Science (New York, N.Y.) | 11 Dec 2013
KA Farley, C Malespin, P Mahaffy, JP Grotzinger, PM Vasconcelos, RE Milliken, M Malin, KS Edgett, AA Pavlov, JA Hurowitz, JA Grant, HB Miller, R Arvidson, L Beegle, F Calef, PG Conrad, WE Dietrich, J Eigenbrode, R Gellert, S Gupta, V Hamilton, DM Hassler, KW Lewis, SM McLennan, D Ming, R Navarro-González, SP Schwenzer, A Steele, EM Stolper, DY Sumner, D Vaniman, A Vasavada, K Williford and RF Wimmer-Schweingruber
We determined radiogenic and cosmogenic noble gases in a mudstone on the floor of Gale crater. A K-Ar age of 4.21 ± 0.35 Ga represents a mixture of detrital and authigenic components, and confirms the expected antiquity of rocks comprising the crater rim.
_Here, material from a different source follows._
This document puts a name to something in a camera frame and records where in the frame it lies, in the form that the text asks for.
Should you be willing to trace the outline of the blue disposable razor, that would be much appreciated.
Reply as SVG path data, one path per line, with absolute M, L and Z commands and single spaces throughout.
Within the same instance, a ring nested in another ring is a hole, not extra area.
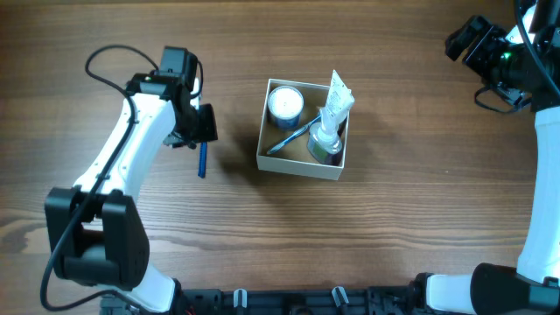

Cosmic-ray-produced (3)He, (21)Ne, and (36)Ar yield concordant surface exposure ages of 78 ± 30 Ma. Surface exposure occurred mainly in the present geomorphic setting rather than during primary erosion and transport. Our observations are consistent with mudstone deposition shortly after the Gale impact, or possibly in a later event of rapid erosion and deposition. The mudstone remained buried until recent exposure by wind-driven scarp retreat. Sedimentary rocks exposed by this mechanism may thus offer the best potential for organic biomarker preservation against destruction by cosmic radiation.